Provided data section start

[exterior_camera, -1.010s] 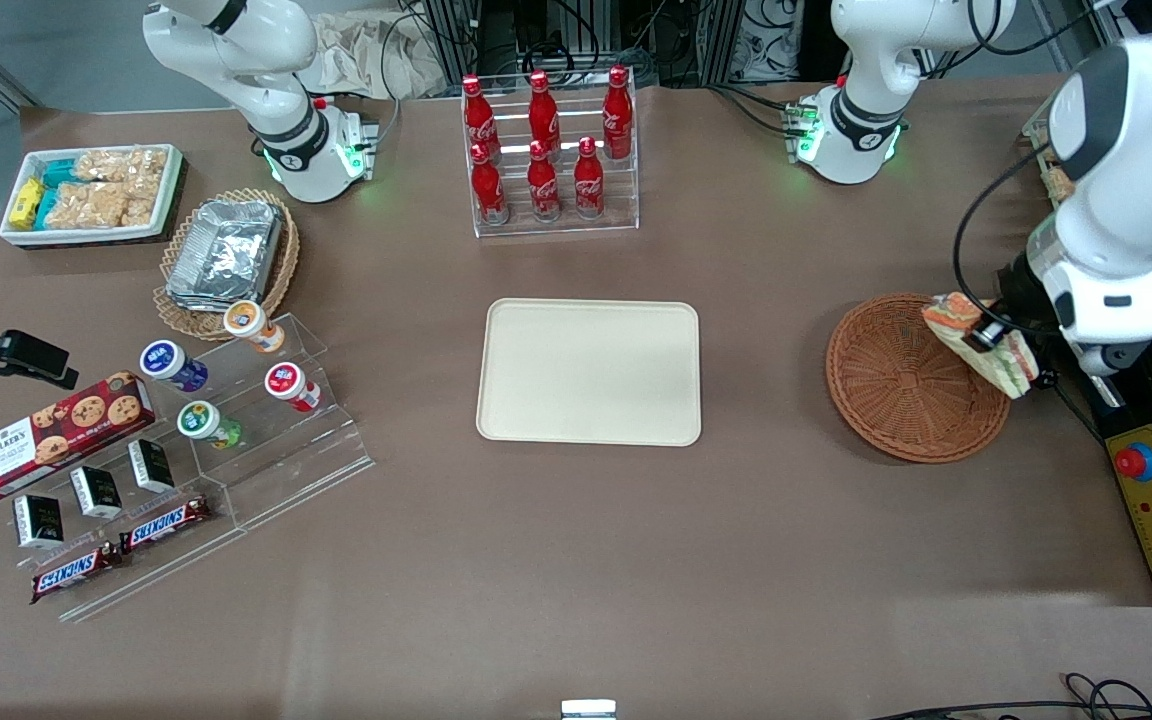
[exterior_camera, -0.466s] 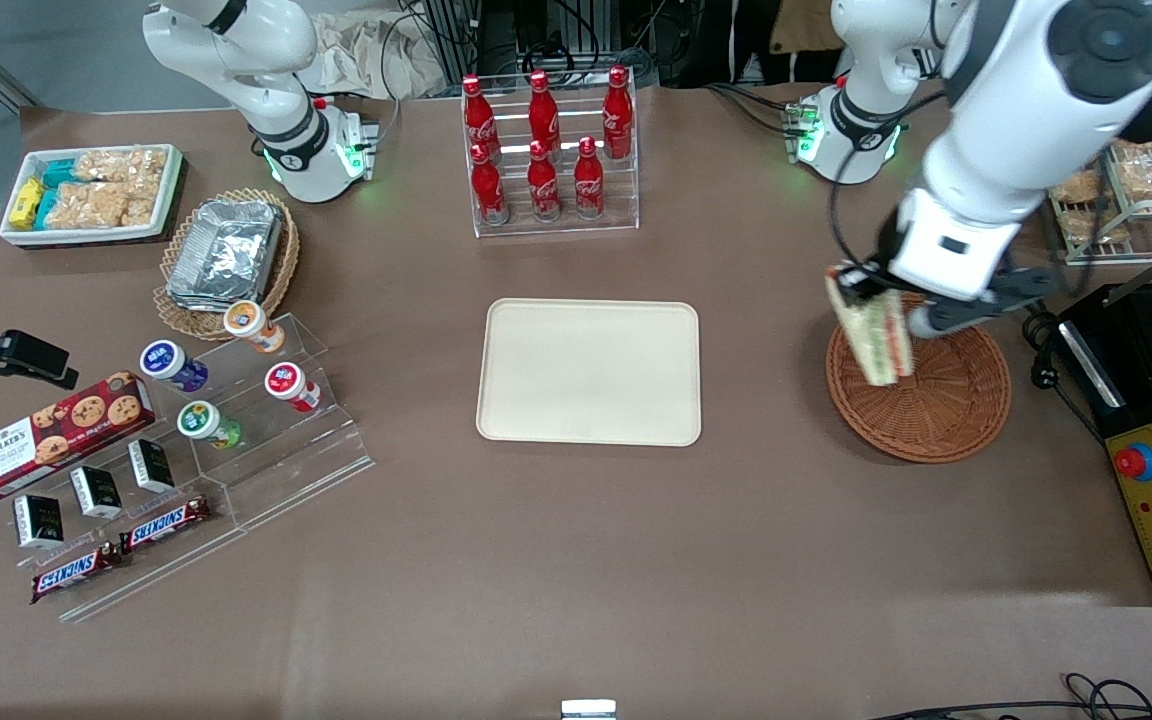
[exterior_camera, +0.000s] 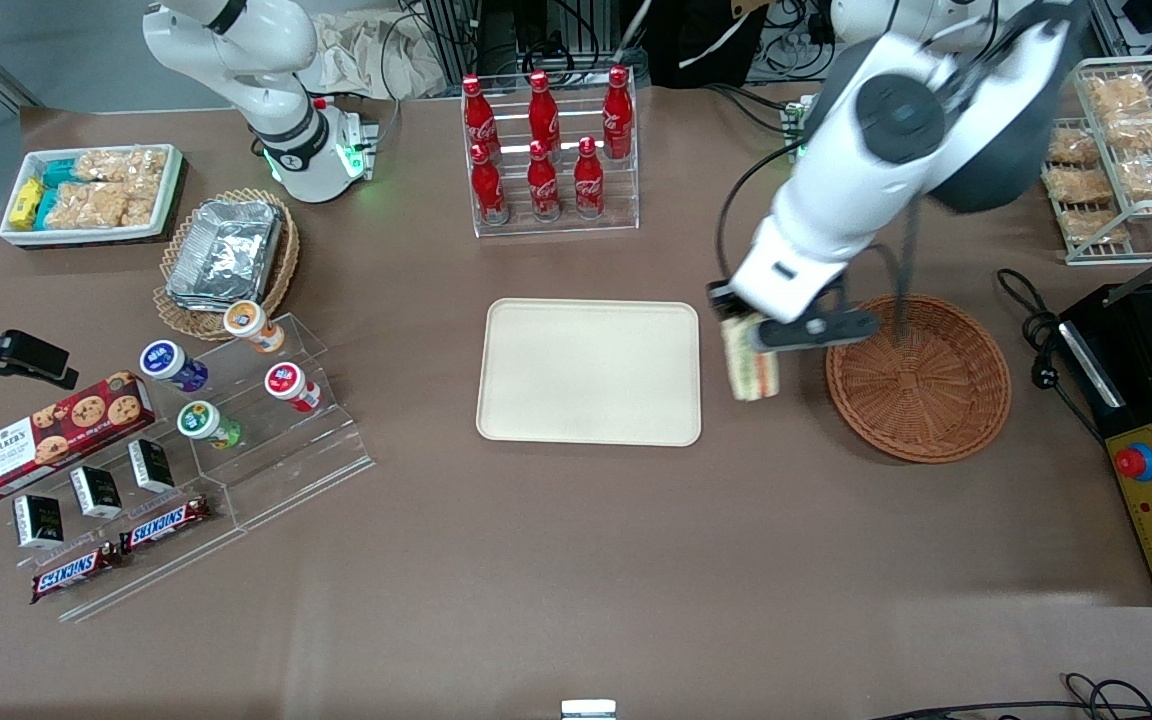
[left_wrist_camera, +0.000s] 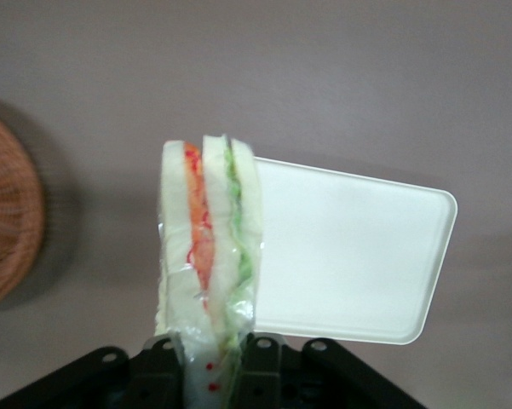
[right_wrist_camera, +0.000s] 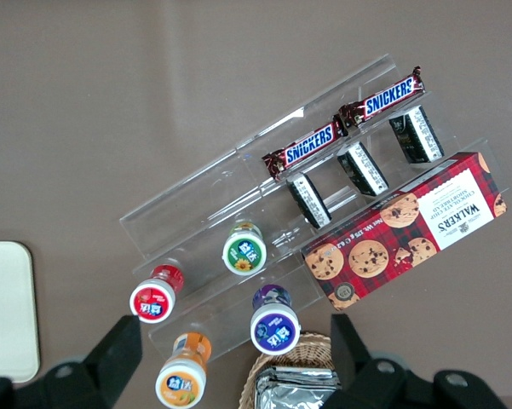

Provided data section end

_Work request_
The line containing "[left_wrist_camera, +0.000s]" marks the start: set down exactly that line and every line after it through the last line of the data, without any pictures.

_Written reply_
[left_wrist_camera, +0.000s] 
[right_wrist_camera, +0.000s] 

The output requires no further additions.